Three plays later, with around 30 seconds to go, the Chiefs trotted out perhaps the greatest kicker of all time, Jan Stenerud, to ice the game for the good guys.


Except he didn't. He missed. The game went into overtime.


What followed was the longest game in NFL history, with 81 minutes of play clock burned over two overtimes, and each team trading missed field goals, until Garo Yepremian put one through the uprights and ended Kansas City's season.


Which leads to the cringeworthy part of the story. I became inconsolable, wailing and crying at the injustice of the Dolphins defeating my beloved Chiefs. Dad was strangely permissive at my performance, curled into a ball on the floor carrying on like I'd been gut-shot. He boxed up the slot car set, told the Wilsons it seemed like a good time to go home, and we took our leave.

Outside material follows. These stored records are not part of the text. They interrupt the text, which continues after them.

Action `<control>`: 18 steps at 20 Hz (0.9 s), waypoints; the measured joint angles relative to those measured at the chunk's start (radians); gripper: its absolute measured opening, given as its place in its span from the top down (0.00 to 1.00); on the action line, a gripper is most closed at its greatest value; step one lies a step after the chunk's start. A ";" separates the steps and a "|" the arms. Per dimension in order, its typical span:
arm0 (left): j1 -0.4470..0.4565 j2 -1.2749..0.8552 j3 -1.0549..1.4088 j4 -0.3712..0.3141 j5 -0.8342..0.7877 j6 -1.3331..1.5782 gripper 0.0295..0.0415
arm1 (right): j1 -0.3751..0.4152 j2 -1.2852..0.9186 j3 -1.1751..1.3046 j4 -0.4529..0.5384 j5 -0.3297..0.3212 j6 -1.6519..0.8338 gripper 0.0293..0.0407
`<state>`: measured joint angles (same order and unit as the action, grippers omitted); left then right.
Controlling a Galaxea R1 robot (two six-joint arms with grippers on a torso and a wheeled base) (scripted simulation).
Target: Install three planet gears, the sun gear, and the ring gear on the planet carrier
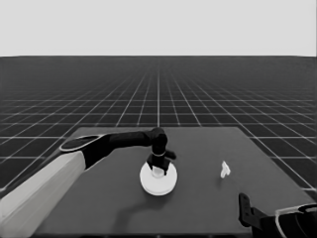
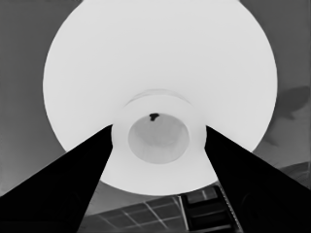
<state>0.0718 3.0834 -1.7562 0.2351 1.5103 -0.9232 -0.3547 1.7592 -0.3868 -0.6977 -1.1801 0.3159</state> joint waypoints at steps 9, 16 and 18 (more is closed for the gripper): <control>0.000 0.000 0.000 0.000 0.000 0.079 0.56 | 0.000 0.000 0.000 0.000 0.000 0.000 0.19; 0.004 -0.001 -0.001 0.001 0.000 0.116 0.26 | 0.000 0.000 0.000 0.000 0.000 0.000 0.19; 0.006 -0.001 -0.001 0.001 0.001 0.117 0.26 | 0.000 0.000 0.000 0.000 0.000 0.000 0.19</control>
<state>0.0782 3.0820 -1.7576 0.2360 1.5109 -0.8062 -0.3547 1.7592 -0.3868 -0.6977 -1.1801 0.3159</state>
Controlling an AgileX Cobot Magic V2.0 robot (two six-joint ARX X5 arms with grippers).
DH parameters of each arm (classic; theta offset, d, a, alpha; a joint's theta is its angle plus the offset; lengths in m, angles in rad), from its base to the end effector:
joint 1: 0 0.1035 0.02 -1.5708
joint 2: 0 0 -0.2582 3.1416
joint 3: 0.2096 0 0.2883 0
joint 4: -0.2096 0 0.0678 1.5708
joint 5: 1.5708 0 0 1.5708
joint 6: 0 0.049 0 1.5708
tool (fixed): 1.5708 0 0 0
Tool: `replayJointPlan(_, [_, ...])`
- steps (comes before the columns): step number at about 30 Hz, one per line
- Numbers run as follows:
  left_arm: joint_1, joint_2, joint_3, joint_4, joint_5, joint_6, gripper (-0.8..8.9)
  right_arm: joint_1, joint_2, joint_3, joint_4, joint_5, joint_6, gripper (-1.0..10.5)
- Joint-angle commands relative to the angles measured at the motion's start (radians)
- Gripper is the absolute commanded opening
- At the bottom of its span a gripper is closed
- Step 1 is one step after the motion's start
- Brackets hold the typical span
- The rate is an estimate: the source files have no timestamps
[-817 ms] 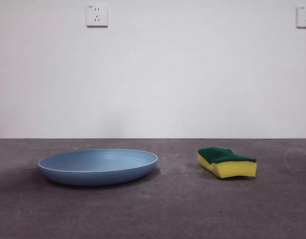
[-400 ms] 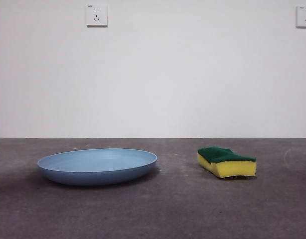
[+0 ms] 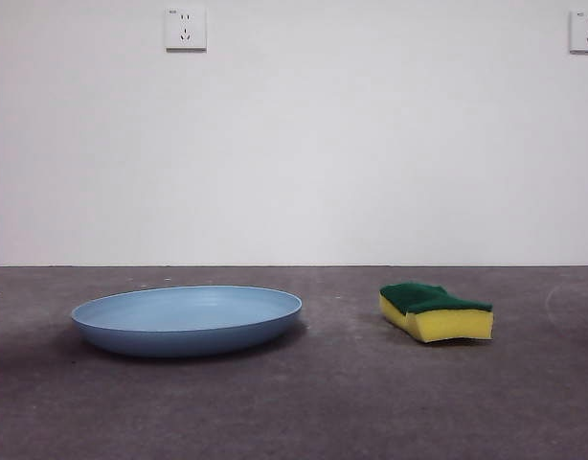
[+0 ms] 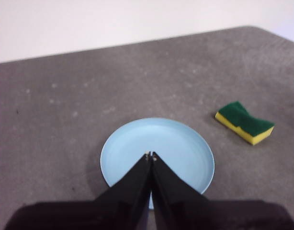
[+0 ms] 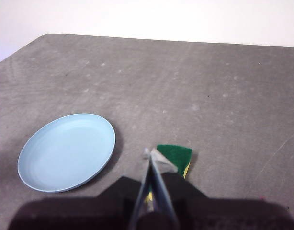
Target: Pick up the plate,pick up the cloth,clean the plate with the cloth
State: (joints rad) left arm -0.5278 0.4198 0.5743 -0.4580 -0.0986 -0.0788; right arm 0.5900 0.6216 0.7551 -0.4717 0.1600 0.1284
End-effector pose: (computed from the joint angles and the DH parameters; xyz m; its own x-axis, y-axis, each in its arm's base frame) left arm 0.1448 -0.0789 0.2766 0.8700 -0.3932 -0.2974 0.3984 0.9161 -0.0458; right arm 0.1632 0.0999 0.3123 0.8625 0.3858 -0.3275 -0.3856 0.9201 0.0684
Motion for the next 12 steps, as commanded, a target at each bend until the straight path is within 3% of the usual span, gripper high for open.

No one ever called me out for that ridiculous conduct, which was unfortunate for me in the long run. I flipped over a coffee table at my sainted mother's house when the 49ers beat the Cowboys in the 1982 playoffs. I threw a bottle at the television screen when Vince Young dashed eleven yards to score a touchdown in the 2006 Rose Bowl and lift the Texas Longhorns over my beloved USC Trojans to win the national championship. For most of my life, I was not a guy you'd want to spend time around when a big game was on television. No wonder my sons dislike football to this day.


I like to think I'm better now, mostly because P lets me know when I'm acting like a jackass. There are still flashes of the petulant seven-year-old, most recently at the SEC Championship Game when the drunk LSU guy behind us, in the middle of the Georgia section, was letting us all know in his semi-literate Louisianan way that our team stunk, a fact that was manifesting itself on the field without any need for comment. When I suggested it was time for me to shut him up, P suggested it was time to head back to the hotel. Good call.


Too often on social media we portray ourselves as something more than we really are. In fact, I can be sort of an ass at times, and have some glaring lacunae in my character that constantly bear monitoring. Then again, recognizing all that leads to humility, which leads to progress on this lifelong project of becoming something better. Aristotle's practical wisdom, I guess.


A beautiful sunrise here in the Crystal City (I learned yesterday that's what the local chamber of commerce types call this place, on account of its glass-making history). Time to suit up for another mediation.